WORK ORDER:
Look through the data below and extract, unchanged, the lines from the one that contains "# each instance gets its own outline" to the one that contains "A thing is named, a", both included.

RECORDS SUPPLIED:
------------------------------
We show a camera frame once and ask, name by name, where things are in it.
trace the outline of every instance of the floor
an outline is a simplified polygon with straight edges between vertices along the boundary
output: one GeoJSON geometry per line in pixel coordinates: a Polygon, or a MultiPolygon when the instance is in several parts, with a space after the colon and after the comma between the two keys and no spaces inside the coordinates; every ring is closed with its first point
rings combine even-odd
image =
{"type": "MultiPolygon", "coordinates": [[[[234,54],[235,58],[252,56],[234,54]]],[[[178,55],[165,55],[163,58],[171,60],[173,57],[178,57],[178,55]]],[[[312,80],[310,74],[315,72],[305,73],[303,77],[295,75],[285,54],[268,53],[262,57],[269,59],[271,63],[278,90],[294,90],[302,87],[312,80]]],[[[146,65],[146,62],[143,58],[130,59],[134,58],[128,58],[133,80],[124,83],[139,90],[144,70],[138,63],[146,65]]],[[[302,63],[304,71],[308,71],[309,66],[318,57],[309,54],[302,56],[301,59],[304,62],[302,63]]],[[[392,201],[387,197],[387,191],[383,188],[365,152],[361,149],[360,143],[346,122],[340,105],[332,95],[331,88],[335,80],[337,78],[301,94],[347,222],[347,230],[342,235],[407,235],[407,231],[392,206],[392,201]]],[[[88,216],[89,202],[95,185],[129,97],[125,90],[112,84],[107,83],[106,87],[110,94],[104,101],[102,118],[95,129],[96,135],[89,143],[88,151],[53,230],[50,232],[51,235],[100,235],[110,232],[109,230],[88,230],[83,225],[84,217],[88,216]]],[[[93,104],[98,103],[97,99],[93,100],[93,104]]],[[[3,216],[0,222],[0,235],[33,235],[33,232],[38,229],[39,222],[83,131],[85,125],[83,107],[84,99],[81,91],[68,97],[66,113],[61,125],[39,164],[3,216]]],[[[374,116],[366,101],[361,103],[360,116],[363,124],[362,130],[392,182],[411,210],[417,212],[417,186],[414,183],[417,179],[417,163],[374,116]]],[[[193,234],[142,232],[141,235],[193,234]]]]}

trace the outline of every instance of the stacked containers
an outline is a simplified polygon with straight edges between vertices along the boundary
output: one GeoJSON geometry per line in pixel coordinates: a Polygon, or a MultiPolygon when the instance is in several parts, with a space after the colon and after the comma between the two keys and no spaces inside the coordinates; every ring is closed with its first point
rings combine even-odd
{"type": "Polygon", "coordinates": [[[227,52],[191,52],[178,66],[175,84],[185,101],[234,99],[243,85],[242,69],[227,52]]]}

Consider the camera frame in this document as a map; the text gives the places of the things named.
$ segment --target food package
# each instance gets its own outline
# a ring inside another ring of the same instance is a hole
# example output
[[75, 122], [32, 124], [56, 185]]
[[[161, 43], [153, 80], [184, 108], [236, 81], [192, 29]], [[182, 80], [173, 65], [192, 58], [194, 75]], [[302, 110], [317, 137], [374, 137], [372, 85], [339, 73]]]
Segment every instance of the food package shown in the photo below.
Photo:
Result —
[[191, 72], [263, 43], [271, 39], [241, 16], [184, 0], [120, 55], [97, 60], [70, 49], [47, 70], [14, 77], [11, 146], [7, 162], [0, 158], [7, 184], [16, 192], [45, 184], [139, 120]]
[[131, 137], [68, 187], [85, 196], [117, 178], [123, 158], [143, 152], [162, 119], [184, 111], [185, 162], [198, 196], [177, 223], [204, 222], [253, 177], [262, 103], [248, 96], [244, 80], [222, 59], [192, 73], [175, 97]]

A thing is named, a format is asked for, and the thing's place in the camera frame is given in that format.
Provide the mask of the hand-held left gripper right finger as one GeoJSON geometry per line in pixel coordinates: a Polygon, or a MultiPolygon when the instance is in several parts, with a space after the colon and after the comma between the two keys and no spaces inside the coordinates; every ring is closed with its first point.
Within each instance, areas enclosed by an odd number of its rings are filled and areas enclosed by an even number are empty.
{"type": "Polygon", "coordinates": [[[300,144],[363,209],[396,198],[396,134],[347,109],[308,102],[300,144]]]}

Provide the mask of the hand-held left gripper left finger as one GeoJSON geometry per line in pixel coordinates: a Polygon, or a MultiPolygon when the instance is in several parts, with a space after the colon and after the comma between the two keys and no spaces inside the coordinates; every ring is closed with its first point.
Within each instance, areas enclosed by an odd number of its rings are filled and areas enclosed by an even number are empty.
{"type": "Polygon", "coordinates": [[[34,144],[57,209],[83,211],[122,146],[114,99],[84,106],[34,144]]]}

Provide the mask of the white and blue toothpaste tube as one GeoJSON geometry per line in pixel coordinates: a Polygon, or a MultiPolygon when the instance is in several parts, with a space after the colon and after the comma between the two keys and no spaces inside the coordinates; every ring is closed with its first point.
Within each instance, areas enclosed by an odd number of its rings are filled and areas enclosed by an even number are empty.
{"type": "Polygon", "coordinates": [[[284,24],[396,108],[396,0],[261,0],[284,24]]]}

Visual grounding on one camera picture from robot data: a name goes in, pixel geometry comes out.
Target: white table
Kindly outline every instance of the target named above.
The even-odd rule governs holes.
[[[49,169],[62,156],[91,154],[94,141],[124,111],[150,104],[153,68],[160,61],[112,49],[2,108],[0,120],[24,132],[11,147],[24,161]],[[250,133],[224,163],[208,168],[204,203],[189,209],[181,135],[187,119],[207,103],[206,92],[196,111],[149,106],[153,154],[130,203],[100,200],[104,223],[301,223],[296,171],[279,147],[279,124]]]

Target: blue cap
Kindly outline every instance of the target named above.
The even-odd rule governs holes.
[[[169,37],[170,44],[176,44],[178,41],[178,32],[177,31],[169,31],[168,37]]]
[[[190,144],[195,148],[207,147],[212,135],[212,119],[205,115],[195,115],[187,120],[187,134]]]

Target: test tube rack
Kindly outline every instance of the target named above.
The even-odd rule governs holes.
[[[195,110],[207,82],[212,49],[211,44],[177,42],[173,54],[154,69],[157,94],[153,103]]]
------------------------------
TASK RESULT:
# each instance gets its own outline
# a ring inside another ring of the same instance is a hole
# example output
[[75, 122], [32, 124], [56, 185]]
[[[161, 43], [153, 80], [184, 108], [236, 81], [192, 29]], [[182, 80], [173, 65], [192, 58], [194, 75]], [[302, 110], [317, 137], [374, 137], [372, 85], [339, 73]]]
Segment every instance of the food package shown in the photo below.
Photo:
Result —
[[191, 72], [263, 43], [271, 39], [241, 16], [184, 0], [120, 55], [97, 60], [70, 49], [47, 70], [14, 77], [11, 146], [7, 162], [0, 158], [7, 184], [16, 192], [45, 184], [139, 120]]
[[131, 137], [68, 187], [85, 196], [117, 178], [123, 158], [143, 152], [162, 119], [184, 111], [185, 162], [198, 196], [177, 223], [204, 222], [253, 177], [262, 103], [248, 96], [244, 80], [222, 59], [192, 73], [175, 97]]

A thing is named, a format is asked for, and the thing's place in the camera frame is given in that format.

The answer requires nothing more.